PhD Seminar • Analytics for Everyone

Wednesday, September 27, 2017 12:30 pm - 12:30 pm EDT (GMT -04:00)

Kareem El Gebaly, PhD candidate
David R. Cheriton School of Computer Science

The process of analyzing relational data typically involves tasks facilitating gaining familiarity or insights and coming up with findings or conclusions based on the data. This process is usually practiced by data experts (data scientists) that share their output with potentially less data expert audience (everyone).

Our goal is to enable everyone to take a part in this process rather than passively consuming its outputs (analytics democratization). With today's increasing wide availability of data (data democratization) on the internet (web) combined with an already wide spread personal computing capabilities such a goal is becoming more permissible.

Two main challenges would face experts such as the data journalist who wants to share their data exploration tasks over the web. First, infrastructure necessary for interactive data exploration is costly and hard to manage, especially in data journalism use cases. Second, their audiences need guidance because they would not know where to start the data exploration task since there are too many starting points.

To eliminate problems and costs related to managing infrastructure, we propose an in browser SQL engine (serverless), i.e., a portable database. In addition, for databases that are too large for the browser, we propose a hybrid architecture: a onetime SQL query that runs at the backend and SQL queries running in the browser as per the user's interactions.

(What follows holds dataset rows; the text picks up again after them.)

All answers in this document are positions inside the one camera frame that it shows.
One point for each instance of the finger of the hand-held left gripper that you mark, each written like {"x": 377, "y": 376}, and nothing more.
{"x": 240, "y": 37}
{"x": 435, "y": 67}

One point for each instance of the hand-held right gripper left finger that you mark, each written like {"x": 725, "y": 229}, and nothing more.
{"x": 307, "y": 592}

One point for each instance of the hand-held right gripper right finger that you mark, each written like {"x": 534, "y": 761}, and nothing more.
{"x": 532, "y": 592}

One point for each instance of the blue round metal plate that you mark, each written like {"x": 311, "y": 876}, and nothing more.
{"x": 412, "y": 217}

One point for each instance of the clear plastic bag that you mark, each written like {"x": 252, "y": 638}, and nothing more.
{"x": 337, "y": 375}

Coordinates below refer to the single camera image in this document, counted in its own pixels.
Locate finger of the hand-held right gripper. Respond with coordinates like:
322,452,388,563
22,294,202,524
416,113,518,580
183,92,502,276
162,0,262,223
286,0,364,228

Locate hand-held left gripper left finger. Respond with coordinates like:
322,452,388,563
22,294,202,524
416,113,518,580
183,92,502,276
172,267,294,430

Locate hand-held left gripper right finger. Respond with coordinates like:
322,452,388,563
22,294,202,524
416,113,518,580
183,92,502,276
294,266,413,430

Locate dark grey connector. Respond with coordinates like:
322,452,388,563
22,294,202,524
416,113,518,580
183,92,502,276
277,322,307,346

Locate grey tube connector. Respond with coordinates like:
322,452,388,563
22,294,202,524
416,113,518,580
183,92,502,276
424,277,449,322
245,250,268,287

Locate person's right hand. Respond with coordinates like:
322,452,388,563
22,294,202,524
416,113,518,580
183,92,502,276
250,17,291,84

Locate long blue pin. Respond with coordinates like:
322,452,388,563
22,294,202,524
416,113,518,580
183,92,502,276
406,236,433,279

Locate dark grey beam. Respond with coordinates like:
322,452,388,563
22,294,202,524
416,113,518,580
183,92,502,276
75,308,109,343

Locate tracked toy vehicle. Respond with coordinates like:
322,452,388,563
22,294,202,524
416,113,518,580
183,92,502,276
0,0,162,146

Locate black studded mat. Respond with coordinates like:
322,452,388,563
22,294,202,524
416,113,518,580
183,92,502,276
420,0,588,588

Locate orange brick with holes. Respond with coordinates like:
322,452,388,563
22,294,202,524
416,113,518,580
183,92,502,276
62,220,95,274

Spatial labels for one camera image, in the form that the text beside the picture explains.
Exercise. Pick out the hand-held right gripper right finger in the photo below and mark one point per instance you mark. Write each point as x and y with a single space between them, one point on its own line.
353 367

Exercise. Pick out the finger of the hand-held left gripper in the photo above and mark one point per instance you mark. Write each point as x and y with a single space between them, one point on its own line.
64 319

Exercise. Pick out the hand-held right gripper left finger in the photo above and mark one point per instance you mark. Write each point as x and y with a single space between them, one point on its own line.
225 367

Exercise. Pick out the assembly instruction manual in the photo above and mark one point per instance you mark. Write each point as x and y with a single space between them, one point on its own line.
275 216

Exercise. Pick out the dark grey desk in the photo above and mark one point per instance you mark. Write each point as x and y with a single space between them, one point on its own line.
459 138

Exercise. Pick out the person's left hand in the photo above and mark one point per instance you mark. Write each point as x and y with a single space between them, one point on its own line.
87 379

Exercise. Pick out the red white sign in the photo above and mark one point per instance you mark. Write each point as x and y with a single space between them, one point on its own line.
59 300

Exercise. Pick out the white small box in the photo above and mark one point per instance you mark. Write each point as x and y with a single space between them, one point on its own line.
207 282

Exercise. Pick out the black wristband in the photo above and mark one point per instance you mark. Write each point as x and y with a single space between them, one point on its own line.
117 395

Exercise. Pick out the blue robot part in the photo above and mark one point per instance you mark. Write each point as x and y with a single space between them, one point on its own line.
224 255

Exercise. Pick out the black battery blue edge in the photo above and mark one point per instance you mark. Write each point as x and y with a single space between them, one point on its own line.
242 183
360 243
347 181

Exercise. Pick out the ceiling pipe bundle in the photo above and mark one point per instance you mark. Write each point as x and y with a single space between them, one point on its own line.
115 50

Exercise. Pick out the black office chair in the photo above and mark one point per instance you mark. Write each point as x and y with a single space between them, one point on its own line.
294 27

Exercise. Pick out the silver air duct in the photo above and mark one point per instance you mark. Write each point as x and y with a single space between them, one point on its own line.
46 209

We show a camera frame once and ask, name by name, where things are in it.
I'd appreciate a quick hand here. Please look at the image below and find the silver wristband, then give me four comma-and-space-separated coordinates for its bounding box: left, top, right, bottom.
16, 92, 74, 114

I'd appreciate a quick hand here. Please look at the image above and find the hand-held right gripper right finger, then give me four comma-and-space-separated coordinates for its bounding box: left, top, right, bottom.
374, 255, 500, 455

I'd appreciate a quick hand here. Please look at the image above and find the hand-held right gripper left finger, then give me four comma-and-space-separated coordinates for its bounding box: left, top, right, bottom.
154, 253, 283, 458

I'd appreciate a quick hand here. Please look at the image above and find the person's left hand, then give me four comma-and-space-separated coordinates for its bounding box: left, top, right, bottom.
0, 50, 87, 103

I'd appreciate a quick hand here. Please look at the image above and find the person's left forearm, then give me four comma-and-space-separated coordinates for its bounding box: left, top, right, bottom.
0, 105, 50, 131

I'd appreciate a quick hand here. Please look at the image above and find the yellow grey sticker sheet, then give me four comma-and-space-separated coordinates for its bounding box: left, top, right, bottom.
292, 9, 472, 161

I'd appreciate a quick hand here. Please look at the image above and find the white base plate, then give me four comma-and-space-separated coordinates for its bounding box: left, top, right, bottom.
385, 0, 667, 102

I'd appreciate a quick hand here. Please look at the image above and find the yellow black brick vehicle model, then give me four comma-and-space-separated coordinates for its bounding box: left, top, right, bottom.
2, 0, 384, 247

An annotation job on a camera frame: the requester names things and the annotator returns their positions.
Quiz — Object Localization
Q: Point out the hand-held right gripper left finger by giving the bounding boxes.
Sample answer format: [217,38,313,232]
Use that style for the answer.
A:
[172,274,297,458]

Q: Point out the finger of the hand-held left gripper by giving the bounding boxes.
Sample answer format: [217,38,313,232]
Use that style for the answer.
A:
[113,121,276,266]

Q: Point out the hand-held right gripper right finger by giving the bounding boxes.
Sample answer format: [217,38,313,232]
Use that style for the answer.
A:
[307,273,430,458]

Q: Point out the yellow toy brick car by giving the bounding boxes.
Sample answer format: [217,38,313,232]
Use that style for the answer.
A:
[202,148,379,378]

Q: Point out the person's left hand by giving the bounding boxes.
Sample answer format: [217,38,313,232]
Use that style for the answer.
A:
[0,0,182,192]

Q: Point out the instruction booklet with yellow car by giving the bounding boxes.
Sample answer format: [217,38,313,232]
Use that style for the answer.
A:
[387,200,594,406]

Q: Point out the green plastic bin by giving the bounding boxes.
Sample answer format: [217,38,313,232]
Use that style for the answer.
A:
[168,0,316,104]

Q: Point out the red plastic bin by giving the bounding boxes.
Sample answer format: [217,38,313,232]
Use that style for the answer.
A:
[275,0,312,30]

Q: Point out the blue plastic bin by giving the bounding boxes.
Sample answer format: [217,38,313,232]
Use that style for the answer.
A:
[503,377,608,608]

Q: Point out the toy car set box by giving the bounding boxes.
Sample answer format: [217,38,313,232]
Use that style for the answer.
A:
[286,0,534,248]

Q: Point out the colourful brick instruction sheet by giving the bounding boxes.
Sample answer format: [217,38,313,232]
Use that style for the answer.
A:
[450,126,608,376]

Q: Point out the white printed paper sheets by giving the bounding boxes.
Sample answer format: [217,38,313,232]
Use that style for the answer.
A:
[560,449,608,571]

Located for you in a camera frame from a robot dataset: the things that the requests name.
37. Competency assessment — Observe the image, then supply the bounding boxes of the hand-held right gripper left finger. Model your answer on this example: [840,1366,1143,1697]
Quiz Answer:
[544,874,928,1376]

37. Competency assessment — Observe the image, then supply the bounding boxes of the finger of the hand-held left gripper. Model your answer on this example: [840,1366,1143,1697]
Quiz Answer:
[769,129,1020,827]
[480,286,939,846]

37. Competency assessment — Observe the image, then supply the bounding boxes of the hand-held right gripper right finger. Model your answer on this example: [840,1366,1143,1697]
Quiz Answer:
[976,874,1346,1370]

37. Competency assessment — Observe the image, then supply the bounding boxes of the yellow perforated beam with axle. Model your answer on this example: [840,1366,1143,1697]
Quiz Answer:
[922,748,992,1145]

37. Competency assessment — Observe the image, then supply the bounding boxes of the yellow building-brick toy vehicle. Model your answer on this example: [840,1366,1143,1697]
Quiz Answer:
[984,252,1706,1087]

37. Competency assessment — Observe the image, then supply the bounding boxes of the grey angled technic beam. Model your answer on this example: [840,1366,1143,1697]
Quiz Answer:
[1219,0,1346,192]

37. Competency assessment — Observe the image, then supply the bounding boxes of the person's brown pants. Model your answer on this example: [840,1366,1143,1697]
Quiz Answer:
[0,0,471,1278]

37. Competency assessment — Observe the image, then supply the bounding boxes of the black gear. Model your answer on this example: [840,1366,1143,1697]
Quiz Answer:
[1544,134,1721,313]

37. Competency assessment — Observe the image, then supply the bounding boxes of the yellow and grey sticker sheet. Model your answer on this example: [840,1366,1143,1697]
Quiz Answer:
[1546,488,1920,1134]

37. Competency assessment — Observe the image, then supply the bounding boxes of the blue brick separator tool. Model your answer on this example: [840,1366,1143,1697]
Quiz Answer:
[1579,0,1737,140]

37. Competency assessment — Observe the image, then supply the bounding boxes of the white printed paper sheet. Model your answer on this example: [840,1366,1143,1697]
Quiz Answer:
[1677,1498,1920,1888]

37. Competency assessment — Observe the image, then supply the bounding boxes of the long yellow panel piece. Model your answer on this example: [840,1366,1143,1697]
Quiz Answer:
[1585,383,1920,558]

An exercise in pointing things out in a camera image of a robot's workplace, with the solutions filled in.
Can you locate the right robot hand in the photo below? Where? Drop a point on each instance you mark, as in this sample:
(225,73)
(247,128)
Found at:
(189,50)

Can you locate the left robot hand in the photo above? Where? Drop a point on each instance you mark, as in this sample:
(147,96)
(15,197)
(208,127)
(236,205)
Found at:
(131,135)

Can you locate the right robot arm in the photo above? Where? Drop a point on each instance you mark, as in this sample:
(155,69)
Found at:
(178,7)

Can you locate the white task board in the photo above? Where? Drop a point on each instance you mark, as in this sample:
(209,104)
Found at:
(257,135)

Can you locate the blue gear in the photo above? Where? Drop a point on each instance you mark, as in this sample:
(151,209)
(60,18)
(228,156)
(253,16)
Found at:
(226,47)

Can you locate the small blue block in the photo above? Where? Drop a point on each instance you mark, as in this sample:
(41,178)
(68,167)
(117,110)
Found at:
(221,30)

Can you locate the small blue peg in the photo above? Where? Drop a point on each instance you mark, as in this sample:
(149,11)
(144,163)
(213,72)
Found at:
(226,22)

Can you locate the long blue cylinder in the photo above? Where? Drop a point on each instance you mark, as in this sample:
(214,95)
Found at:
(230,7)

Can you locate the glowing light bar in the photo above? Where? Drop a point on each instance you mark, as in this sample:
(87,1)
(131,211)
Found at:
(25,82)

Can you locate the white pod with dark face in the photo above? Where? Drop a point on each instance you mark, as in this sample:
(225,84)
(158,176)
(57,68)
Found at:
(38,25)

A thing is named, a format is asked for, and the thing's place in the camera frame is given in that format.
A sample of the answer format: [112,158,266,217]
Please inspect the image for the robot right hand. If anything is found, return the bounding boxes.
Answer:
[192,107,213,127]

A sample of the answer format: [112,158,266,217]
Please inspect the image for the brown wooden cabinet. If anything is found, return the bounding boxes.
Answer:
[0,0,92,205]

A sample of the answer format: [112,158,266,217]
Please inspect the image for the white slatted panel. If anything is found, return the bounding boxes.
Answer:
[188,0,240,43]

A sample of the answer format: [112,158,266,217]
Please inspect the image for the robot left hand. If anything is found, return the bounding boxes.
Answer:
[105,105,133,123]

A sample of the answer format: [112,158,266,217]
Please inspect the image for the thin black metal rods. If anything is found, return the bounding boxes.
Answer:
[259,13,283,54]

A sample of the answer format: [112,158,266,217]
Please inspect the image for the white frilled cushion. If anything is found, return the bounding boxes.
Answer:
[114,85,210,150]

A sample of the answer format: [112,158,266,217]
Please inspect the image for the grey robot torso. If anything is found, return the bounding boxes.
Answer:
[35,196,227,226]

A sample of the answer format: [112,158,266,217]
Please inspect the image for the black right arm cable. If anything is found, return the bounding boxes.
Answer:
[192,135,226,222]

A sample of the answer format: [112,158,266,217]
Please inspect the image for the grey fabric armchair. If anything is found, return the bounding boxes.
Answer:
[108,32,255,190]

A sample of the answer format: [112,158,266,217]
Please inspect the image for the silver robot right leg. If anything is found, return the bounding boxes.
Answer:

To guide the user exploration task, we introduce an information theoretic technique that picks the most informative parts from the entire data cube of a relational table (explanation tables). We introduce optimizations that allows for creating explanation tables under the modest resources available in the browser, again, without any external dependencies. Facilitating data exploration for everyone is one step closer towards analytics democratization where everyone can take part in data exploration not just the experts.